Ce n'est pas la première fois qu'une chose comme celle-là arrive, poursuit-il. Gilles Jacob avait inclus Yol de Yilmaz Güney et Serif Gören, L'Homme de fer d'Andrzej Wajda ou Le Goût de la cerise d'Abbas Kiarostami à la dernière minute. L'histoire n'est pas finie: les trois ont obtenu la Palme d'or cette année-là. Mais il ne faut en tirer aucune conclusion!»

De petites polémiques

Bien entendu, de petites polémiques ont déjà surgi ici et là. Il ne pourrait en être autrement à Cannes, le festival de tous les fantasmes.
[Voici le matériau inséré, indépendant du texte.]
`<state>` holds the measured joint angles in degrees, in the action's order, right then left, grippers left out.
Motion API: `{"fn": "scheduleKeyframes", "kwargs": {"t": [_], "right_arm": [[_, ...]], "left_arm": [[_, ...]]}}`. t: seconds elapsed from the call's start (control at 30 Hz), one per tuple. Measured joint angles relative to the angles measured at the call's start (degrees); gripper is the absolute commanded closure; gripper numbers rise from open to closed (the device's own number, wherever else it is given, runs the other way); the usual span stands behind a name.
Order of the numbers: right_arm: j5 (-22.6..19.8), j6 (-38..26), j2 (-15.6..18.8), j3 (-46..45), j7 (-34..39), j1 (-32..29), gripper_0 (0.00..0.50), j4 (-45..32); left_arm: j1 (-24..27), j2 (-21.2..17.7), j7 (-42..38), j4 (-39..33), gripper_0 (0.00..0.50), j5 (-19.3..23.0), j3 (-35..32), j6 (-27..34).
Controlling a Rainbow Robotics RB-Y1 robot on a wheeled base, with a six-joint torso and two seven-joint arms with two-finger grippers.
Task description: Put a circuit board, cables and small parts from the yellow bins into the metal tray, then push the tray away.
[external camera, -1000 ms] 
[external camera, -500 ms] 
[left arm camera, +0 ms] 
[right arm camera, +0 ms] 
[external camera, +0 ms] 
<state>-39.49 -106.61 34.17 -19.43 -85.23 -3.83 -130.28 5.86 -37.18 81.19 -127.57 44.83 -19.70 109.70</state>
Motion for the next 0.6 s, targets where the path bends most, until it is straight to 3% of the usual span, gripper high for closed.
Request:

Avant même sa projection, Hors la loi, de Rachid Bouchareb, s'est attiré les foudres de l'extrême droite et a été dénoncé par le député du coin Lionnel Luca, taxant le film de «négationniste» sans même en avoir vu une seule image. Dans son nouveau long métrage, le réalisateur d'Indigènes s'attarde à décrire, à travers le destin de trois frères, l'histoire franco-algérienne de la fin des années 30 jusqu'à l'indépendance de l'Algérie en 1962.
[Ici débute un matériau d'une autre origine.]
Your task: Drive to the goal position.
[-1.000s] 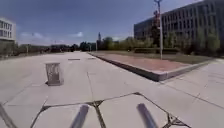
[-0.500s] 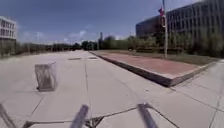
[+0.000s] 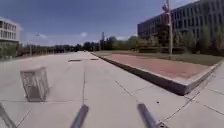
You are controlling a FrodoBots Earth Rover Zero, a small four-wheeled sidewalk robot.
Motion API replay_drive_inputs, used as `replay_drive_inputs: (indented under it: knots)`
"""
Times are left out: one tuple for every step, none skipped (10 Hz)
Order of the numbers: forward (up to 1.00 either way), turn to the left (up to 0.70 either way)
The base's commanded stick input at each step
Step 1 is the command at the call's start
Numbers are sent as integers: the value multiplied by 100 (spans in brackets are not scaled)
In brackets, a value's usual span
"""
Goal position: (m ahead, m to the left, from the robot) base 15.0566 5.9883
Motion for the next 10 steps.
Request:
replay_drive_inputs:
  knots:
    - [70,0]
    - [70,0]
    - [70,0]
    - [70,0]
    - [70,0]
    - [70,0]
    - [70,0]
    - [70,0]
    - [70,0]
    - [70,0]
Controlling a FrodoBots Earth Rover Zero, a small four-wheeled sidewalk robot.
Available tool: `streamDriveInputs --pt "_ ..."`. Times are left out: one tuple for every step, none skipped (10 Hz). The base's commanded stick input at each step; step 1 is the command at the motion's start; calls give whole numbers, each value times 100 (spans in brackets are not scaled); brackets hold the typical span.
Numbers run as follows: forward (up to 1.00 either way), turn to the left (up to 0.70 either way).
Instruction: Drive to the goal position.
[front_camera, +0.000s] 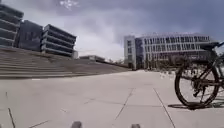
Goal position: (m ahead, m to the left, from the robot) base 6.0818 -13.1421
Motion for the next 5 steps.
streamDriveInputs --pt "70 0" --pt "70 0" --pt "70 0" --pt "70 0" --pt "70 0"
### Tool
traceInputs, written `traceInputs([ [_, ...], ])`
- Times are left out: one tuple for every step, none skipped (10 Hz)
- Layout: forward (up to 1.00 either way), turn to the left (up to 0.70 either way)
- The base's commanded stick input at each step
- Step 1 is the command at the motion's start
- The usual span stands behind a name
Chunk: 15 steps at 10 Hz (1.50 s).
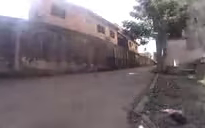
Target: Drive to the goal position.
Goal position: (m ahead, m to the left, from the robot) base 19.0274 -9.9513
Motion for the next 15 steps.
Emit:
traceInputs([
  [1.0, 0.0],
  [1.0, 0.0],
  [1.0, 0.0],
  [1.0, 0.0],
  [1.0, 0.0],
  [1.0, 0.0],
  [1.0, 0.0],
  [1.0, 0.0],
  [1.0, 0.0],
  [1.0, 0.0],
  [1.0, 0.0],
  [1.0, 0.0],
  [1.0, 0.0],
  [1.0, 0.0],
  [1.0, 0.0],
])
Et puis, le gouvernement italien boycotte Cannes cette année. La raison? La présentation, en séance spéciale, d'un document grinçant réalisé par la satiriste Sabina Guzzanti. Draquila - l'Italie qui tremble est un film consacré à la gestion du tremblement de terre d'avril 2009 à l'Aquila, et critique sévèrement au passage le gouvernement de Silvio Berlusconi. Sandro Bondi, ministre italien des biens culturels, a vu quelques extraits du film à la télé et il n'a pas du tout aimé qu'on s'en prenne à son chef. Il boude, bon.
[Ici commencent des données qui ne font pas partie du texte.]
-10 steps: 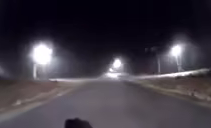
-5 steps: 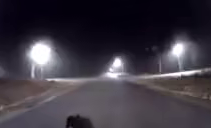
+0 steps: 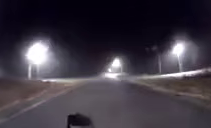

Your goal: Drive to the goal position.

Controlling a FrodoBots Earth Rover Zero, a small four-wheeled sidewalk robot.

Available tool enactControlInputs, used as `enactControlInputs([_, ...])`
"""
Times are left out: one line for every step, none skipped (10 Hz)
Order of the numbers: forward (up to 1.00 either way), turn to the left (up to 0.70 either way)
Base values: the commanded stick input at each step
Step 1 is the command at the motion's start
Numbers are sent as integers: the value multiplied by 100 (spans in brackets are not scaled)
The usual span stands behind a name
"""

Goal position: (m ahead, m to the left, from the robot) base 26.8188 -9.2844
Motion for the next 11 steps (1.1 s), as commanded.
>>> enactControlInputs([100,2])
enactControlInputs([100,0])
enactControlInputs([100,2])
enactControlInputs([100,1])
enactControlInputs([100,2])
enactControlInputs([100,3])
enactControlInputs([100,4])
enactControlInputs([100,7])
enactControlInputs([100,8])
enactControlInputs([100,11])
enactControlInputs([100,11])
Ces petites controverses mises à part, tout est maintenant en place pour ce 63e Festival, lequel s'amorce ce soir avec la présentation en grande pompe de la superproduction hollywoodienne Robin Hood. Russell Crowe et Cate Blanchett seront mitraillés par les photographes lors de la montée des marches, mais pas le réalisateur Ridley Scott, retenu chez lui par une opération au genou. Même s'il ne compte qu'un film dans la compétition cette année (Fair Game de Doug Liman), le cinéma américain sera évidemment très présent au cours des prochains jours, notamment grâce à Wall Street: Money Never Sleeps d'Oliver Stone, et You Will Meet a Tall Dark Stranger, nouvel opus de Woody Allen, tous deux présentés hors-concours.

Rappelons par ailleurs que les différents comités de sélection du Festival de Cannes n'ont retenu qu'une seule production québécoise. Le deuxième long métrage de Xavier Dolan, Les amours imaginaires, sera présenté samedi à Un certain regard, l'une des sections officielles du Festival.